Wreszcie sypnęło śniegiem. Warstwa białego puchu pokryła wszystko dookoła. Trochę słabo jak na zimę. Gdzie jest ten styczeń z śniegiem po kolana, kiedy będą takie zaspy które zasłonią najniższe okna,
gdzie te wszystkie zaśnieżone górki po których można jeździć na sankach i kiedy pojawią się bałwany na podwórkach? Ciągle czekamy na więcej. Czyżby to było maksimum śniegowych możliwości?
Po spacerze z wirującymi płatkami wraz z zwiększonym apetytem, wracam do domu. Tam czekają na mnie ciepłe drożdżowe bułeczki,
te nadziane oczywiście i oprószone cukrem pudrem. Puszyste i lekko maślane. Cała spora dawka szczęścia zamknięta w słodkich bułkach. Idealne zwieńczenie dnia.
Bułeczki przytulone jedna do drugiej, jak ludzie na mrozie by się ogrzać. I ten cukier puder… Mmm…

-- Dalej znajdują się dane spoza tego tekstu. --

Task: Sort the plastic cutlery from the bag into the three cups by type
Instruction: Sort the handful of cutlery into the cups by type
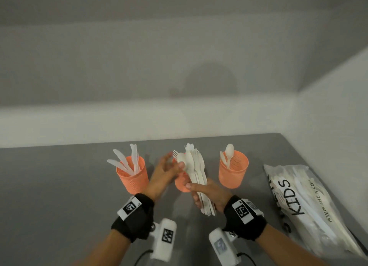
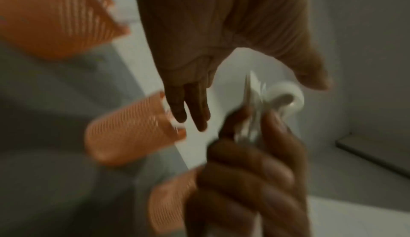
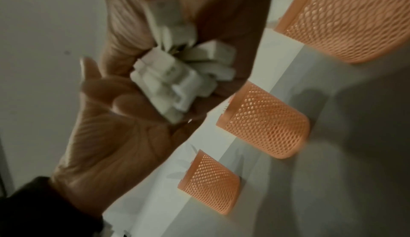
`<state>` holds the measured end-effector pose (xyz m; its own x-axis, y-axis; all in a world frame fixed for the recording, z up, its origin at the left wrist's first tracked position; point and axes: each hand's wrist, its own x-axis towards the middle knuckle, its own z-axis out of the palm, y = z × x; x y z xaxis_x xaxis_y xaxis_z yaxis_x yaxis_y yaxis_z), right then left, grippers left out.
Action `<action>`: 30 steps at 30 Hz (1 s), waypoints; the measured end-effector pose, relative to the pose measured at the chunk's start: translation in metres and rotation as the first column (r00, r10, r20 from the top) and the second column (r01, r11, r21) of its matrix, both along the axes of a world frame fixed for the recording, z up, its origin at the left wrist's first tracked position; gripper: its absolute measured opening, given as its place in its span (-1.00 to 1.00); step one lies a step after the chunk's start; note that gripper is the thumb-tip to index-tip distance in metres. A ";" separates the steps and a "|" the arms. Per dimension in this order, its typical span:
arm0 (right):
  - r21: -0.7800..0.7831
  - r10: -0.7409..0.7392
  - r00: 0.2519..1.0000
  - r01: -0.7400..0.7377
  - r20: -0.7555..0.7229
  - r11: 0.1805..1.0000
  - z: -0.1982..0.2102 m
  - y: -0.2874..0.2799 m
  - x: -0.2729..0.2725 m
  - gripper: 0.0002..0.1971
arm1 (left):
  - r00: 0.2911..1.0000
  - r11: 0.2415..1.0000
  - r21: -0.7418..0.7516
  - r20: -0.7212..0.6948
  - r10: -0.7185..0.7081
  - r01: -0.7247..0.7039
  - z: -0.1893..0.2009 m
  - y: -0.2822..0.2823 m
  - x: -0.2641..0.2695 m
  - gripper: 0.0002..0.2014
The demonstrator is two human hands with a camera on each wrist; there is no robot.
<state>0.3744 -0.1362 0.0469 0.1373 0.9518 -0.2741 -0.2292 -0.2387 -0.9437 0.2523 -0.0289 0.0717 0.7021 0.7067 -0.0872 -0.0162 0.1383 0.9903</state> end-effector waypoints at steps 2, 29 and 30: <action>0.007 0.085 0.996 -0.085 0.018 0.996 0.001 0.000 -0.004 -0.95 | 0.988 0.978 -0.146 0.064 -0.140 0.148 -0.006 -0.018 0.008 -0.34; 0.143 -0.230 0.909 0.191 0.347 0.971 -0.023 0.001 0.014 -0.81 | 0.970 0.871 0.472 -0.115 0.216 -0.138 0.007 0.002 0.039 -0.82; 0.140 -0.217 0.915 0.178 0.341 0.974 -0.024 0.000 0.014 -0.84 | 0.970 0.874 0.472 -0.130 0.204 -0.121 0.007 0.005 0.038 -0.83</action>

Śnieg sypie za oknem a w domu pachnie świeżutkim drożdżowym.
Delikatnie dłońmi odrywam bułki…
Zimowego popołudnia :)
Składniki:
/ok. 15 bułeczek/
500 g mąki pszennej 35 g świeżych drożdży 50 g cukru szklanka ciepłego mleka 40 g roztopionego masła 2 jajka marmolada masło do posmarowania
Wykonanie:
Drożdże pokruszyć, dodać do nich łyżeczkę cukru i trochę ciepłego mleka. Całość odstawić w ciepłe miejsce aby drożdże zaczęły pracować. Do miski przesiać mąkę, dodać resztę cukru i mleka, wbić jajka oraz dodać drożdże. Wyrobić gładkie ciasto. Ciasto będzie
się kleić. Następnie dodać roztopione masło. Całość dobrze wyrobić. Ciasto odstawiamy w ciepłe miejsce do podwojenie objętości.
Wyrośnięte ciasto ponownie wyrobić. Podzielić na równe części. Jak widać u mnie kiepsko wyszło, ale wiadomo że to domowy wyrób. Dobrze formuje się bułki gdy mamy ręce oprószone mąką. Każdą część spłaszczyć i na środku umieścić marmoladę. Zlepić dokładnie bułkę
i umieścić na blaszce/tortownicy wyłożonej papierem do pieczenia. Pamiętać aby łączenie było na dole i aby bułki były w niewielkich odległościach od siebie. Przykryć i odstawić do napuszenia. Następnie posmarować roztopionym masłem i wstawić do nagrzanego piekarnika do 180 °C na 25 minut. Bułki powinny być rumiane. Po upieczeniu oprószyć cukrem pudrem.